Provided data:
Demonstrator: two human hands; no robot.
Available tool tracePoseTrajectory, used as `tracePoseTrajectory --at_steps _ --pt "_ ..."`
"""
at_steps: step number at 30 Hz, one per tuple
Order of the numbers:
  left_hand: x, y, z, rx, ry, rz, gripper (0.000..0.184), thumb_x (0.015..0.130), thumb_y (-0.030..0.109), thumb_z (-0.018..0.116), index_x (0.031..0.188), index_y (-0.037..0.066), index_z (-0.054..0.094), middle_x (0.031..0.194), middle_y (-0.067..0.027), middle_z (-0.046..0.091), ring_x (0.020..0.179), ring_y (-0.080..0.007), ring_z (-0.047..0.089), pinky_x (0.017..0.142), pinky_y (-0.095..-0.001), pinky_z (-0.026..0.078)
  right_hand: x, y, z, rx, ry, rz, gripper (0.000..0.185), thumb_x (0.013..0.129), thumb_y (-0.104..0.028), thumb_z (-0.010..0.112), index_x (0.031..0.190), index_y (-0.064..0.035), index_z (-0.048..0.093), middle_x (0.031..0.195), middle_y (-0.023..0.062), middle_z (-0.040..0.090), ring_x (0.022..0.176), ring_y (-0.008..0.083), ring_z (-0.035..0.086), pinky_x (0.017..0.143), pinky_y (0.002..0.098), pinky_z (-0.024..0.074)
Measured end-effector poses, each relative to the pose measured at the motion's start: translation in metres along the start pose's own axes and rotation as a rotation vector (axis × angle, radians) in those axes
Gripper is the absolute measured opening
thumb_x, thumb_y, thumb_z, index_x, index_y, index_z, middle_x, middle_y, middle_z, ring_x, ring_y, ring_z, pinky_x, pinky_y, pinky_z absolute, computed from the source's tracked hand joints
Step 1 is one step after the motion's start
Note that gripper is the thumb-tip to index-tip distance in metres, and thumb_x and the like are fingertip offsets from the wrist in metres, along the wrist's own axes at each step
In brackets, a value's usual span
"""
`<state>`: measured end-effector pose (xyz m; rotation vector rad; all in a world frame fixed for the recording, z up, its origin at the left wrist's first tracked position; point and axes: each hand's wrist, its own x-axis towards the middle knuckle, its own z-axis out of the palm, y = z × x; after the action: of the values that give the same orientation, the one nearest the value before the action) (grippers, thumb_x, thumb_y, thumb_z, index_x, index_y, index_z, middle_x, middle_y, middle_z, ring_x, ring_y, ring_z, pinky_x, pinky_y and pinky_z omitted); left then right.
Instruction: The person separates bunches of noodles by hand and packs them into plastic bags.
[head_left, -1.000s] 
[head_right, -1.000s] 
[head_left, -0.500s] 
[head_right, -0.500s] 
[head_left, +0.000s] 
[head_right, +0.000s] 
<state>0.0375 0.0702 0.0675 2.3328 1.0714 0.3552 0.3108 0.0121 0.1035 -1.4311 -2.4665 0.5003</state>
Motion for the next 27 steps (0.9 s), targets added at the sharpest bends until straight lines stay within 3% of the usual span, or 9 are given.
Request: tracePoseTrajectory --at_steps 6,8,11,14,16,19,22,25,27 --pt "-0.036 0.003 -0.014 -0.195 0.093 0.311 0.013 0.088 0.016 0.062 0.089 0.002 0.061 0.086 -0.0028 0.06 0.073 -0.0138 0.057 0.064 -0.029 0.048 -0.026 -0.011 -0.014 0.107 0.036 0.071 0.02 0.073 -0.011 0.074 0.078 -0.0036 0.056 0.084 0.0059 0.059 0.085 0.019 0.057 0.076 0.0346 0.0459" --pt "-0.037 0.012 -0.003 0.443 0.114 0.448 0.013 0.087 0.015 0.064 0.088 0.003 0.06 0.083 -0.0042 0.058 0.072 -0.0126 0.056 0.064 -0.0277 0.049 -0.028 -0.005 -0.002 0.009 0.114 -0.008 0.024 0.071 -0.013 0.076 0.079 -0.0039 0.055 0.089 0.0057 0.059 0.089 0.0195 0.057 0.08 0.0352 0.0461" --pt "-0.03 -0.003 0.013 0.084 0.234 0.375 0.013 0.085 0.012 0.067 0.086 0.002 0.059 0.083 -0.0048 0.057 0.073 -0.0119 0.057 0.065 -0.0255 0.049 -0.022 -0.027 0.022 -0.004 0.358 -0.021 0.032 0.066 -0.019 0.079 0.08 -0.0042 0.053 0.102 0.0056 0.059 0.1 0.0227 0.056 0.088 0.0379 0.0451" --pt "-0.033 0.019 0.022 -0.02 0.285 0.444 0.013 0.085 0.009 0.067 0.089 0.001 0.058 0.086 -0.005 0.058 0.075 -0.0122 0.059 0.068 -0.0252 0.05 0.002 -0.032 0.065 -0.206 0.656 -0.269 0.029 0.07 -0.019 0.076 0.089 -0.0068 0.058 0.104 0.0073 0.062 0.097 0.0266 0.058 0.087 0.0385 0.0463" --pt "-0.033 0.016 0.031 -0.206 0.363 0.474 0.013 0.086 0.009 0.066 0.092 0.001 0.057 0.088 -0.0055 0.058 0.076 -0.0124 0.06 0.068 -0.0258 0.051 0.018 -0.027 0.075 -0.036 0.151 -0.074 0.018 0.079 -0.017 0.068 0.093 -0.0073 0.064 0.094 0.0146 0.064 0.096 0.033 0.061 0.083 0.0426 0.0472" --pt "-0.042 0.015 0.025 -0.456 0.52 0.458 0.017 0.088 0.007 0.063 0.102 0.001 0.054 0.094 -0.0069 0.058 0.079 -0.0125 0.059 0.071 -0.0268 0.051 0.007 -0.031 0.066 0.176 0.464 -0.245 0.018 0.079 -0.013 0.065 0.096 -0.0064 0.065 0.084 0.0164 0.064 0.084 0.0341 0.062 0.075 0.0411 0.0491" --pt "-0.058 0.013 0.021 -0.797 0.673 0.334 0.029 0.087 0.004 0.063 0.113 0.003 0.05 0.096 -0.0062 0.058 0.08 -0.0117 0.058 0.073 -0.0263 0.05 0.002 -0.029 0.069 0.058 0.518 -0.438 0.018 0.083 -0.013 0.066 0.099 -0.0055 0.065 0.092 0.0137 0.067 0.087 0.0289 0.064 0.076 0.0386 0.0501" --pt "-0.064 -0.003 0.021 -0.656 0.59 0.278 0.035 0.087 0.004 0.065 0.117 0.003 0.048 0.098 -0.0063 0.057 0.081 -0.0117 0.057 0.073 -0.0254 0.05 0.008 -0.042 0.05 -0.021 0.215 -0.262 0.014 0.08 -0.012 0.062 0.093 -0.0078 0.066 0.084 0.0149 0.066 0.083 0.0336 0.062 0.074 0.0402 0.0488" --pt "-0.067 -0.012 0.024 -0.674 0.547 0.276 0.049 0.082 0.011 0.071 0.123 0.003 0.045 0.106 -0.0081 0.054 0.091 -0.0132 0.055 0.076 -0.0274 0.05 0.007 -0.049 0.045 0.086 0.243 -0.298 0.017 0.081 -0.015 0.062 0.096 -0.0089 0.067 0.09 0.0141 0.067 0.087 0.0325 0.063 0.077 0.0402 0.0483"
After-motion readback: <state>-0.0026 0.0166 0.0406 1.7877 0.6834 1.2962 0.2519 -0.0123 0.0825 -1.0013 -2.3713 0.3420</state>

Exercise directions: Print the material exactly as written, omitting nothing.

Output:
Demonstrator: two human hands; no robot.
Available tool tracePoseTrajectory, used as `tracePoseTrajectory --at_steps _ --pt "_ ..."`
"""
at_steps: step number at 30 Hz, one per tuple
Order of the numbers:
  left_hand: x, y, z, rx, ry, rz, gripper (0.000..0.184), thumb_x (0.015..0.130), thumb_y (-0.030..0.109), thumb_z (-0.018..0.116), index_x (0.031..0.188), index_y (-0.037..0.066), index_z (-0.054..0.094), middle_x (0.031..0.194), middle_y (-0.067..0.027), middle_z (-0.046..0.091), ring_x (0.020..0.179), ring_y (-0.080..0.007), ring_z (-0.047..0.089), pinky_x (0.017..0.142), pinky_y (-0.095..-0.001), pinky_z (-0.026..0.078)
  right_hand: x, y, z, rx, ry, rz, gripper (0.000..0.185), thumb_x (0.013..0.129), thumb_y (-0.104..0.028), thumb_z (-0.010..0.112), index_x (0.031..0.190), index_y (-0.064..0.035), index_z (-0.048..0.093), middle_x (0.031..0.195), middle_y (-0.023..0.062), middle_z (-0.040..0.090), ring_x (0.022..0.176), ring_y (-0.008..0.083), ring_z (-0.035..0.086), pinky_x (0.017..0.143), pinky_y (0.002..0.098), pinky_z (-0.024..0.074)
Measured end-effector poses, each relative to the pose measured at the motion's start: translation in metres along the start pose's own axes and rotation as a rotation vector (axis × angle, radians) in those axes
Gripper is the absolute measured opening
thumb_x, thumb_y, thumb_z, index_x, index_y, index_z, middle_x, middle_y, middle_z, ring_x, ring_y, ring_z, pinky_x, pinky_y, pinky_z absolute, computed from the source's tracked hand joints
Step 1 is one step after the motion's start
Note that gripper is the thumb-tip to index-tip distance in metres, and thumb_x and the like are fingertip offsets from the wrist in metres, along the wrist's own axes at each step
In brackets, a value's usual span
"""
`<state>`: measured end-effector pose (xyz m; rotation vector rad; all in a world frame fixed for the recording, z up, its origin at the left wrist's first tracked position; point and axes: each hand's wrist, its own x-axis towards the middle knuckle, its own z-axis out of the palm, y = z × x; after the action: of the values that give the same orientation, the one nearest the value before the action) (grippers, thumb_x, thumb_y, thumb_z, index_x, index_y, index_z, middle_x, middle_y, middle_z, ring_x, ring_y, ring_z, pinky_x, pinky_y and pinky_z omitted); left then right.
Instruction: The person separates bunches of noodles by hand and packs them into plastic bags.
[head_left, -1.000s] 
[head_right, -1.000s] 
[head_left, -0.500s] 
[head_right, -0.500s] 
[head_left, +0.000s] 
[head_right, +0.000s] 
<state>0.0375 0.0702 0.0675 2.3328 1.0714 0.3552 0.3108 0.0121 0.1035 -1.4311 -2.4665 0.5003</state>
Motion for the next 27 steps (0.9 s), targets added at the sharpest bends until straight lines stay within 3% of the usual span, or 9 are given.
Request: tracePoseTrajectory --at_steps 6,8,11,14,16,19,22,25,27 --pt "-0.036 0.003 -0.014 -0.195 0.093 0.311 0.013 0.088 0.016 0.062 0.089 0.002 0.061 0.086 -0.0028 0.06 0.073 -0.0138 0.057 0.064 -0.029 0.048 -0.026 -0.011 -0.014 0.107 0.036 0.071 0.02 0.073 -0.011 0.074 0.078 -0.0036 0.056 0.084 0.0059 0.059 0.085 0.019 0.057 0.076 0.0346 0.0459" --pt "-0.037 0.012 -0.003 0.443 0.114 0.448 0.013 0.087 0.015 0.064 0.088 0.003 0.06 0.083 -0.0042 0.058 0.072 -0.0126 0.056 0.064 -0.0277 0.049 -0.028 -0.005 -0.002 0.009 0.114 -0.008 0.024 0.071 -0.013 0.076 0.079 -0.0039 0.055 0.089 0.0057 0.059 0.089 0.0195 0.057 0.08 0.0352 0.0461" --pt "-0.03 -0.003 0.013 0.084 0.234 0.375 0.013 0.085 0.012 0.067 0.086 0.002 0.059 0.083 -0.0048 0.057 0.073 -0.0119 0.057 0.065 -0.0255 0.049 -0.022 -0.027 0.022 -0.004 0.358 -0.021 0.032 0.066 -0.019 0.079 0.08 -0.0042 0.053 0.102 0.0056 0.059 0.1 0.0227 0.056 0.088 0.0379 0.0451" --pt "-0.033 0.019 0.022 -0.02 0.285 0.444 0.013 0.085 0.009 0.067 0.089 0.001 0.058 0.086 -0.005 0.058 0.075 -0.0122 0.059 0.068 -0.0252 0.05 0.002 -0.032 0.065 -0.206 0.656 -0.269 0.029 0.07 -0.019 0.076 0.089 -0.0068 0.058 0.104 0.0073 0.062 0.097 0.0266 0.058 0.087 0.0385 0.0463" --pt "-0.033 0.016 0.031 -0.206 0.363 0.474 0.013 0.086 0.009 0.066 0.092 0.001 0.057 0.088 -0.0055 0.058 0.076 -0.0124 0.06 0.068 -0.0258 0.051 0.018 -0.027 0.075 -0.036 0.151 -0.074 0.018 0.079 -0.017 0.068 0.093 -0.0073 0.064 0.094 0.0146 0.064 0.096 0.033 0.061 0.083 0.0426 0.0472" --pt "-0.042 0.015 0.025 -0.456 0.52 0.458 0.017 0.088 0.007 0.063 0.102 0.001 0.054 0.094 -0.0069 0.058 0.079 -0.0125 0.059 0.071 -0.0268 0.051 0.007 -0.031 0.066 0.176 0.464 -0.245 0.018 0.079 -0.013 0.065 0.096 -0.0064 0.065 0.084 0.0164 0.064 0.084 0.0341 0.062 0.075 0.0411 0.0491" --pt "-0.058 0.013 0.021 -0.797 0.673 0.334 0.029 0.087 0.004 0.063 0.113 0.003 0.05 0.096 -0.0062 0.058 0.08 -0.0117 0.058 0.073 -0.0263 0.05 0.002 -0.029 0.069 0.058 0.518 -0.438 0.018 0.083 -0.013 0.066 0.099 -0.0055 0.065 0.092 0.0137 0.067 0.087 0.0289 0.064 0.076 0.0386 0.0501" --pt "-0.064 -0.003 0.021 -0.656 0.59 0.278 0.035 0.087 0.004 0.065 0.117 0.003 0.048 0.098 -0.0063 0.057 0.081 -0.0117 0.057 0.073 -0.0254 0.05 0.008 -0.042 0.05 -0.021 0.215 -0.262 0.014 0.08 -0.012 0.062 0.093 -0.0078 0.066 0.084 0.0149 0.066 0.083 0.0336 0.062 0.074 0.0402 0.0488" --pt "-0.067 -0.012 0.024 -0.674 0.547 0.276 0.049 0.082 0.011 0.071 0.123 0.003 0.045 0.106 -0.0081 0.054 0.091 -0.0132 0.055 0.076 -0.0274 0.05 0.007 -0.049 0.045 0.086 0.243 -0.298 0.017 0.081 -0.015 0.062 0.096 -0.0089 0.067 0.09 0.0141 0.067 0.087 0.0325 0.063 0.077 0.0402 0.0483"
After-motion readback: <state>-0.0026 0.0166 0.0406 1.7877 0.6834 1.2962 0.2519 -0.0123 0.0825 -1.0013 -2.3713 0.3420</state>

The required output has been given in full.